All lines from the one containing "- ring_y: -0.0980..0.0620" down to the one containing "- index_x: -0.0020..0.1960", both ends included, are to be given again exactly; omit the rest of the listing below.

>>

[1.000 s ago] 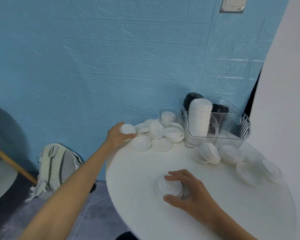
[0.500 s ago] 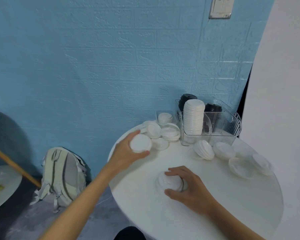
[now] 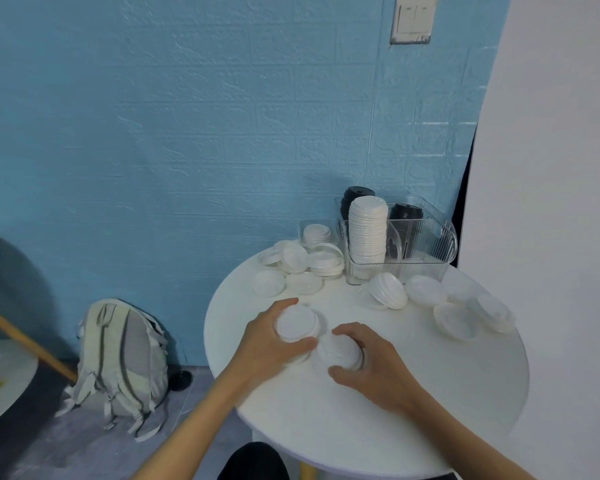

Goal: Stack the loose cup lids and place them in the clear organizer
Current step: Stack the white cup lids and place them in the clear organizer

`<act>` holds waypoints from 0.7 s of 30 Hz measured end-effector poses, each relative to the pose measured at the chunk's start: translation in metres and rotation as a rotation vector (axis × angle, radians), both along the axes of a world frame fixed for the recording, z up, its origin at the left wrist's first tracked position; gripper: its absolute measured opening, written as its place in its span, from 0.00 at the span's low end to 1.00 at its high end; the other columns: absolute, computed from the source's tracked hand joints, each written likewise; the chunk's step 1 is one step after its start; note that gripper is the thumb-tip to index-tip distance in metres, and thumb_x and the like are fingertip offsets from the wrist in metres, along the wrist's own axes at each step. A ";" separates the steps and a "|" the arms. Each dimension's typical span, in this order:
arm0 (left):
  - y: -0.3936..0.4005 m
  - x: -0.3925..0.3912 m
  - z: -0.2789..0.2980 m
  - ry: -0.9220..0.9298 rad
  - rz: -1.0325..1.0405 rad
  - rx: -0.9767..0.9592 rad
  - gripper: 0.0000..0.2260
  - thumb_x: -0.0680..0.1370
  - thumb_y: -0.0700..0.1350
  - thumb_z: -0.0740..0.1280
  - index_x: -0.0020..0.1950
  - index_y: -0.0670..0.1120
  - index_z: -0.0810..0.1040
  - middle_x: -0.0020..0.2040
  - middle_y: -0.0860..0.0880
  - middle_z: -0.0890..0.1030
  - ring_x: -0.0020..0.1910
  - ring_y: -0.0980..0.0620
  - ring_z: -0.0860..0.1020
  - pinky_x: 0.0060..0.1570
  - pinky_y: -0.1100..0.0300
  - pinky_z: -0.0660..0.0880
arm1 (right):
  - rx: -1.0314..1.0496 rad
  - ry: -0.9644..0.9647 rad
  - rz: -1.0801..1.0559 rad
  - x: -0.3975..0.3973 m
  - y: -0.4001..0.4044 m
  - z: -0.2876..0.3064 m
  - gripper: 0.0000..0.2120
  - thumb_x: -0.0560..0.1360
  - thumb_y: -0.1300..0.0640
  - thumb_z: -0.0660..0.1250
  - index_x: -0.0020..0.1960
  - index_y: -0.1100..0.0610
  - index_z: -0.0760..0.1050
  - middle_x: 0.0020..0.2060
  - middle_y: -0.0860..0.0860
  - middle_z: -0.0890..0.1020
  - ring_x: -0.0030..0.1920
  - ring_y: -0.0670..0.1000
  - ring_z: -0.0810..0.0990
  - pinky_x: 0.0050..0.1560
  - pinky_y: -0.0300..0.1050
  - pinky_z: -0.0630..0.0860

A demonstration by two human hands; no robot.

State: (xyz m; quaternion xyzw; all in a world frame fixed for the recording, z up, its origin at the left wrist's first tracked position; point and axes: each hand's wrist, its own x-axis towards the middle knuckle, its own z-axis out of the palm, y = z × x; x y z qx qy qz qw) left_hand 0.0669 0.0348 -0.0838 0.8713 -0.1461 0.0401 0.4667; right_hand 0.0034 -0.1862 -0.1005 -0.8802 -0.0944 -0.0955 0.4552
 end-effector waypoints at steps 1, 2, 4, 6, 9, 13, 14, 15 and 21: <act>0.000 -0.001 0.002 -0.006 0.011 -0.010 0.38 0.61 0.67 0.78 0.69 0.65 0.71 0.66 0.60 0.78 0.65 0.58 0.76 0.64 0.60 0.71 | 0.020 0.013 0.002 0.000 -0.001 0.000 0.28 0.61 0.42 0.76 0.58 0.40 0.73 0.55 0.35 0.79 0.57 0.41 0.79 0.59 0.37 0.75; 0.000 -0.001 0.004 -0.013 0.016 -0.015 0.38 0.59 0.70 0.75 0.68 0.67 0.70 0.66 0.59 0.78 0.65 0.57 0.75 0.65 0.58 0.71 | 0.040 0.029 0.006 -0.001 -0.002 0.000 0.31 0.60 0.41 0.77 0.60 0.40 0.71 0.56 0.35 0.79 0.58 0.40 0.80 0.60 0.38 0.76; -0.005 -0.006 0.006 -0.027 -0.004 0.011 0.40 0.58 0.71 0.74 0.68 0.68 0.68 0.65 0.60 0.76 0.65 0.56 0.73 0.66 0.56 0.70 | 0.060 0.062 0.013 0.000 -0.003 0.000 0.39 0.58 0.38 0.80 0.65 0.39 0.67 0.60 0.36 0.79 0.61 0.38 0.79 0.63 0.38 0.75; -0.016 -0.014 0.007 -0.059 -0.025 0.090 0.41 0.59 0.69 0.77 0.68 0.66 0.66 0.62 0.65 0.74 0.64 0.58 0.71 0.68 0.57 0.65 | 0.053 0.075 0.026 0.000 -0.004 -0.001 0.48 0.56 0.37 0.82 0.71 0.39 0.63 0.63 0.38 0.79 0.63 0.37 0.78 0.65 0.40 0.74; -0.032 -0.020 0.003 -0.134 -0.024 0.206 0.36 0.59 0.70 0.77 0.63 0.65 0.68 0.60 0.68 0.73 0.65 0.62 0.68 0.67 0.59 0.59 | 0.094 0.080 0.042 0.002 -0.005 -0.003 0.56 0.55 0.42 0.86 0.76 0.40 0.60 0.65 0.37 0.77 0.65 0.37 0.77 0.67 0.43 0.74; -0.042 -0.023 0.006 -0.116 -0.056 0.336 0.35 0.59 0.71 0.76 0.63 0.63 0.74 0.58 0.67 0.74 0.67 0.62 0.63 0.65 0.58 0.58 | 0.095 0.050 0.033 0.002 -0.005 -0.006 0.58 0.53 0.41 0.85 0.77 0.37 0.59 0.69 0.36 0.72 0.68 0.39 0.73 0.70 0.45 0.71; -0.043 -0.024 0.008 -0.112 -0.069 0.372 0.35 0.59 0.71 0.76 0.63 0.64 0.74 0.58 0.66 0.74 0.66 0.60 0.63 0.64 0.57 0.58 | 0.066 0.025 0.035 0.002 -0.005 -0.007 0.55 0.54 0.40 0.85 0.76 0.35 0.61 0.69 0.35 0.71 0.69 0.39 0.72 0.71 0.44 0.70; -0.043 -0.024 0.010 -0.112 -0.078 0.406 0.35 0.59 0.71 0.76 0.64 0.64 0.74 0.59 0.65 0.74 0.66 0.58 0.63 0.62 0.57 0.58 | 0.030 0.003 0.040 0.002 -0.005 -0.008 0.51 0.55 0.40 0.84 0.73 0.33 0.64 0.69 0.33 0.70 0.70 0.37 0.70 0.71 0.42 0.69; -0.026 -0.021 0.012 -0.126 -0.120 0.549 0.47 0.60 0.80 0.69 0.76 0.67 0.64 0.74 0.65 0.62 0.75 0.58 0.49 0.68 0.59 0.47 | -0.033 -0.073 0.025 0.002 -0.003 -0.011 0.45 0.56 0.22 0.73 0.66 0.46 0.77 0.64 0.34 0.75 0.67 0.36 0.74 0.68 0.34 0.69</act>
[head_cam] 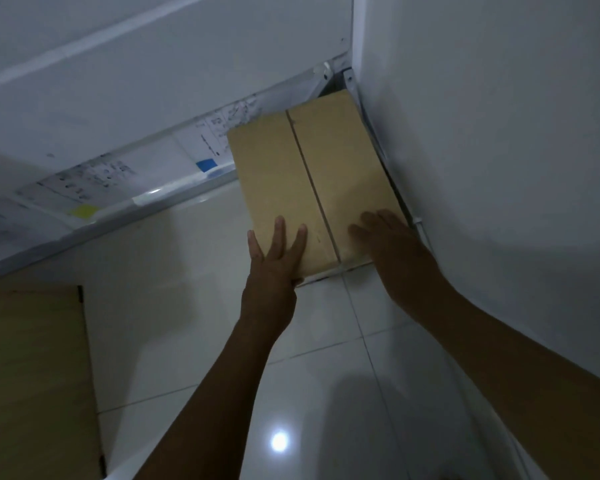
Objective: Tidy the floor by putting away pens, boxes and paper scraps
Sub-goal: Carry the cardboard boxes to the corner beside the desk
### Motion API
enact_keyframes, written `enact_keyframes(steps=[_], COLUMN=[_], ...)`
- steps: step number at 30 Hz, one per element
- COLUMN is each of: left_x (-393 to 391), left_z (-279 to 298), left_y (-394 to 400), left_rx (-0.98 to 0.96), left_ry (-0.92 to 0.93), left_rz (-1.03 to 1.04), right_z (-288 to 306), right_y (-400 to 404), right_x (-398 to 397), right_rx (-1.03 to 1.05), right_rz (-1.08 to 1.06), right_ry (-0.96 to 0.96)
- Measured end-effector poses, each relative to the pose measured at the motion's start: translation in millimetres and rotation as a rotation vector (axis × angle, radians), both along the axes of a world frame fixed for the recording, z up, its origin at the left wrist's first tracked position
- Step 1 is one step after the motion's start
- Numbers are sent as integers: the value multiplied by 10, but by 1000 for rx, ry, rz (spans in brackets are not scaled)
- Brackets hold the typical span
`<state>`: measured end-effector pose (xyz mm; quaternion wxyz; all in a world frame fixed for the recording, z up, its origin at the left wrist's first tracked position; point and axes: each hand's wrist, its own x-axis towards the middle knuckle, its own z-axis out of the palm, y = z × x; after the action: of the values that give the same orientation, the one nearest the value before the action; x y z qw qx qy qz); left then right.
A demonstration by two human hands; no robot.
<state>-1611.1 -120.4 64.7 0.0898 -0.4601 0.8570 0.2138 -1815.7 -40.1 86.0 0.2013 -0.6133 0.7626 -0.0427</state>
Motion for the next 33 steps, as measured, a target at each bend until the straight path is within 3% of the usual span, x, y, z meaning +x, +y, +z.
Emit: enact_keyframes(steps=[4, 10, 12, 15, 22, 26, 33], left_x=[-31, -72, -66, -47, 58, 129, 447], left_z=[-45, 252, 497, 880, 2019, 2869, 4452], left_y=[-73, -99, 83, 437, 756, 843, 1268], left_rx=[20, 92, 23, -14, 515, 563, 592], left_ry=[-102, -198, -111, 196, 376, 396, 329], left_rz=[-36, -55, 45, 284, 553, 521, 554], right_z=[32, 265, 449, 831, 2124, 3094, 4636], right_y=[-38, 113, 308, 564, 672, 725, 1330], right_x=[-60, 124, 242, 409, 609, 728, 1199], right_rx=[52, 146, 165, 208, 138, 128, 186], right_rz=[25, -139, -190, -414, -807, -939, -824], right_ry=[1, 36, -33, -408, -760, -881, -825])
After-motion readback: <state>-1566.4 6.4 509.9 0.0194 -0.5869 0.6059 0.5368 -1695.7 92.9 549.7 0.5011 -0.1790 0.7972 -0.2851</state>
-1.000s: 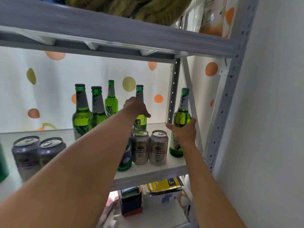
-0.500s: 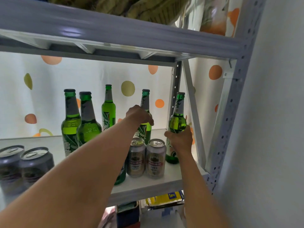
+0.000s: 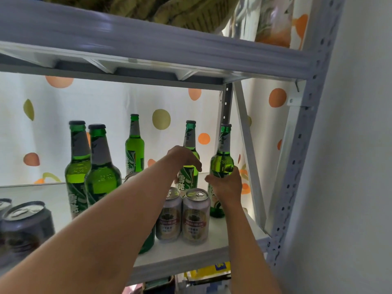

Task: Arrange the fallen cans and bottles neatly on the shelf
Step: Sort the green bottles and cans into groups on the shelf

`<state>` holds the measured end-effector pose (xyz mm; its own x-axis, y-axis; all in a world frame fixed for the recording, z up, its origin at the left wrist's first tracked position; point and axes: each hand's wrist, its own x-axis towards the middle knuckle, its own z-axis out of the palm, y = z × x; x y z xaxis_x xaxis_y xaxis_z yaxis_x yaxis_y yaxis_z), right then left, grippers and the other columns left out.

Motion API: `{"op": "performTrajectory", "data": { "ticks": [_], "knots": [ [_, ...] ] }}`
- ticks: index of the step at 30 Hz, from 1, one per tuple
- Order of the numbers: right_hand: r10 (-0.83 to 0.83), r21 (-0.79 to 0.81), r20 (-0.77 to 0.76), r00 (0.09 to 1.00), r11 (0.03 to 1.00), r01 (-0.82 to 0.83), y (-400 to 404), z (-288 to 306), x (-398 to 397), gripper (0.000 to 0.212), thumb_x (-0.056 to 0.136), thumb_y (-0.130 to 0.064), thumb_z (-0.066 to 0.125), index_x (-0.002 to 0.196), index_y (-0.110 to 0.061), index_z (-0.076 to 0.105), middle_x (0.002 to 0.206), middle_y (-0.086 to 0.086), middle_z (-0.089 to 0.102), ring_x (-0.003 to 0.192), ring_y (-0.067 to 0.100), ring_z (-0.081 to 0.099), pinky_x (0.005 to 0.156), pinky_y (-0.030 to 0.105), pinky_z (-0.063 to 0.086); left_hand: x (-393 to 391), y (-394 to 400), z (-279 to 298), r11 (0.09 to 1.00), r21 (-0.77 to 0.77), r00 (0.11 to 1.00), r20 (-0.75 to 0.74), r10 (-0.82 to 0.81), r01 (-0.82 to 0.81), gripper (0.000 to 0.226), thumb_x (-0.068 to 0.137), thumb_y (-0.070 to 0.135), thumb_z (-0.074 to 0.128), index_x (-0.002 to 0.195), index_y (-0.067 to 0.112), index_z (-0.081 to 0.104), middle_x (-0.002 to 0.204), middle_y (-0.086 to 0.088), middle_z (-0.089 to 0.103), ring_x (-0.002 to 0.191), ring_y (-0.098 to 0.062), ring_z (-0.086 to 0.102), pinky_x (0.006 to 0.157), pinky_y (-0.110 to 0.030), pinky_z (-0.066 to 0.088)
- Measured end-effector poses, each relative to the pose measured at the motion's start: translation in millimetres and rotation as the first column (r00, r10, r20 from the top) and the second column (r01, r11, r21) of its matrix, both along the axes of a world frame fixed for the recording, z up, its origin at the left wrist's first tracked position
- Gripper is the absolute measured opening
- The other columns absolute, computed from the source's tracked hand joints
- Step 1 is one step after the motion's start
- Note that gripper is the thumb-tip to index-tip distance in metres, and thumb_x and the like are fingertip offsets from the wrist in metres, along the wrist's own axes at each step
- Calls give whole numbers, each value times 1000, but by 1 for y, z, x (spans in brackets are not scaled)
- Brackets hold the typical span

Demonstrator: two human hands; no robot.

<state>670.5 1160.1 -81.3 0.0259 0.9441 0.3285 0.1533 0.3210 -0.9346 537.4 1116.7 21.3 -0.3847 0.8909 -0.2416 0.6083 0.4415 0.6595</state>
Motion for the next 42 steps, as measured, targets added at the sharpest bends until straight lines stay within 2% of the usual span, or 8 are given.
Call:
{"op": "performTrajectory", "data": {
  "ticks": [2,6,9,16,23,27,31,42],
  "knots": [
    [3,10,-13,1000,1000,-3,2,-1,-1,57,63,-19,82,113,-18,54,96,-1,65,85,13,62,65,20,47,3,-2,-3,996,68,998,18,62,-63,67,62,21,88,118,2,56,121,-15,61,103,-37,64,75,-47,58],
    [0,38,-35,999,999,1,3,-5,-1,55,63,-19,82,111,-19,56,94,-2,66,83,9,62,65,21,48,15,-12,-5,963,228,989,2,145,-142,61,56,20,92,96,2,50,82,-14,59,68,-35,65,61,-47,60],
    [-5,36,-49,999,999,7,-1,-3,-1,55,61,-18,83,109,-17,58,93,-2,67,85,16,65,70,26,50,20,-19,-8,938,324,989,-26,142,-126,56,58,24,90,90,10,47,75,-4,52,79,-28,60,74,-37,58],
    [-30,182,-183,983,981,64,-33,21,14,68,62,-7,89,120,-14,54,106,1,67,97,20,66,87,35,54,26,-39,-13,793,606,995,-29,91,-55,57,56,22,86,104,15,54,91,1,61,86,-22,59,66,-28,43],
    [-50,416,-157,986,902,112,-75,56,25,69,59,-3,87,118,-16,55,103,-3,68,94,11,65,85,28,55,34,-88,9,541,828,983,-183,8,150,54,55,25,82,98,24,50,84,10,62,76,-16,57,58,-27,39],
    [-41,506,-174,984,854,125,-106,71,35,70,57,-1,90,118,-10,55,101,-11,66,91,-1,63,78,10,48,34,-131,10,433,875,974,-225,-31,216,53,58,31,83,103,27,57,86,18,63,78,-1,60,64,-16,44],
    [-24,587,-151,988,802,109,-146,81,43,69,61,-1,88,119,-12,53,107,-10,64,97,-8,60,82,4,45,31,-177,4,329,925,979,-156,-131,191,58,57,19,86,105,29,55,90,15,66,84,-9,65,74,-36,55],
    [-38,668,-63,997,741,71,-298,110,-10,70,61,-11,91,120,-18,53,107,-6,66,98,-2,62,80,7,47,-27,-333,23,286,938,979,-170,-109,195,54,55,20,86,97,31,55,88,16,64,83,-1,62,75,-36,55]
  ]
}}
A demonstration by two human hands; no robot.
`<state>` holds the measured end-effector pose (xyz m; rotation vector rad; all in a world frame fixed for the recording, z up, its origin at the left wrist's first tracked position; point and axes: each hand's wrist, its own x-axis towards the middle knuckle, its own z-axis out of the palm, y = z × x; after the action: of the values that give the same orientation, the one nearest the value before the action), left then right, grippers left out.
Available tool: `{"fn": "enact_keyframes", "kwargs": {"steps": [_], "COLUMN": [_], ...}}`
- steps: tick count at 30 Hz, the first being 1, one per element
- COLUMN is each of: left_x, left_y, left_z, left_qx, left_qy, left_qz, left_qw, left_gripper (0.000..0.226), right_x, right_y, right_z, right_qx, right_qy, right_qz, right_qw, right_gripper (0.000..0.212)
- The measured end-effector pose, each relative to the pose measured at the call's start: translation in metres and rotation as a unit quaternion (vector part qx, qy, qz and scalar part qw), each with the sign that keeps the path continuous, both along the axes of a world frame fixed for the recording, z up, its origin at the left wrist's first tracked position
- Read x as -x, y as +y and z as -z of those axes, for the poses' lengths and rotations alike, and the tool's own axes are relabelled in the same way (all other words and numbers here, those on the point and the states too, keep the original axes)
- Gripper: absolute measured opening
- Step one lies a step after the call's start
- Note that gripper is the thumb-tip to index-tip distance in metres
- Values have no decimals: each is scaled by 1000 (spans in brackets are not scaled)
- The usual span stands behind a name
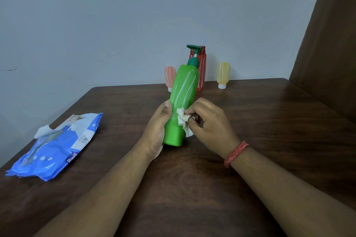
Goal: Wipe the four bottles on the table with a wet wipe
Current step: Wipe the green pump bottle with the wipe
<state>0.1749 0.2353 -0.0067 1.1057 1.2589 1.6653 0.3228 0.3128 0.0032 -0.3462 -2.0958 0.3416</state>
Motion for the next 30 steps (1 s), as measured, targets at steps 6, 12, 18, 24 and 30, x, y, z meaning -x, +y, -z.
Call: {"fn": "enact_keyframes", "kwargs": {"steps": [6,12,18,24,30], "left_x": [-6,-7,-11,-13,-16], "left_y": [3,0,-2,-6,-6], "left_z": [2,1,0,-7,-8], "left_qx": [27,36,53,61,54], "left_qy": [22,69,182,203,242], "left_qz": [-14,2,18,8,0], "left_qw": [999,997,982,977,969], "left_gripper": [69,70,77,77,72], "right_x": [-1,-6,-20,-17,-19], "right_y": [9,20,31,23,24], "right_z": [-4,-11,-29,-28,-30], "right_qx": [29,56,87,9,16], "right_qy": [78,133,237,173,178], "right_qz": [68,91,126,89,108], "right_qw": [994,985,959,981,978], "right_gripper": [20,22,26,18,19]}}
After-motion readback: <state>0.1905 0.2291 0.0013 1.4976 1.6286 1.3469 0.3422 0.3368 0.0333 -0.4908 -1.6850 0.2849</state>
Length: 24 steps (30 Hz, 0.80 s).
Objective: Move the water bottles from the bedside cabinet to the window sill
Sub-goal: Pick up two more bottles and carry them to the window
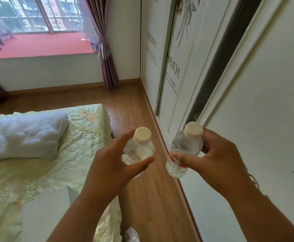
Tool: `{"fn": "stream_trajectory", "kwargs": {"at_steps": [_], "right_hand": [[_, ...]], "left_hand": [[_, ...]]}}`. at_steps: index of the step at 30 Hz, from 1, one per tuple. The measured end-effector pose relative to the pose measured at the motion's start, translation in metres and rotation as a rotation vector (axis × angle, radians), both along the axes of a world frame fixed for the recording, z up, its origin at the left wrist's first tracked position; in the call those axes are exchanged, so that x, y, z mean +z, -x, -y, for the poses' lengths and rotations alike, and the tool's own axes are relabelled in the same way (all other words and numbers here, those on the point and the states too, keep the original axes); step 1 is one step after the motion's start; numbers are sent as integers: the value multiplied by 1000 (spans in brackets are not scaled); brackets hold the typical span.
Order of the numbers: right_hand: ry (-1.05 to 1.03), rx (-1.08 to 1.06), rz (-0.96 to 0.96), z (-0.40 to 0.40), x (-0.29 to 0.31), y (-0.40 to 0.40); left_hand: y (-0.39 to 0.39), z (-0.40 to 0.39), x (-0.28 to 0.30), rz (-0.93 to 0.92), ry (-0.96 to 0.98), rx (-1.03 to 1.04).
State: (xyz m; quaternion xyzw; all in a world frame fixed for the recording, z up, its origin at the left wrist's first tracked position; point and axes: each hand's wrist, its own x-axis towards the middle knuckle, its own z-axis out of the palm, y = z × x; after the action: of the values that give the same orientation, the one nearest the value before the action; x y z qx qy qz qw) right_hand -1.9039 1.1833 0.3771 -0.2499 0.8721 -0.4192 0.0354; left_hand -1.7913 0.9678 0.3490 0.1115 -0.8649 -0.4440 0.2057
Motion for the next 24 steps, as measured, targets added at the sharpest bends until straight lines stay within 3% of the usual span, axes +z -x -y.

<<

_Solution to this problem_
  - ring_y: -0.0980..0.0620
  - ring_z: -0.0860..0.1020
  - pinky_x: 0.0060..0.1570
  - pinky_y: -0.1100..0.0300
  - pinky_z: -0.0660..0.0880
arm1 (right):
  - rx: -1.0314..1.0496 rad
  - ry: -0.9644..0.9647 rad
  - rz: -1.0801..1.0559 rad
  - x: -0.3975..0.3973 m
  - y: -0.4001..0.4044 m
  - z: -0.2876..0.3064 m
  - gripper: 0.0000..0.2120
  - thumb_x: -0.0560..0.1360
  - thumb_y: -0.1300..0.0640
  - thumb_z: -0.0660..0.1250
  - index_x: -0.0020..0.1960

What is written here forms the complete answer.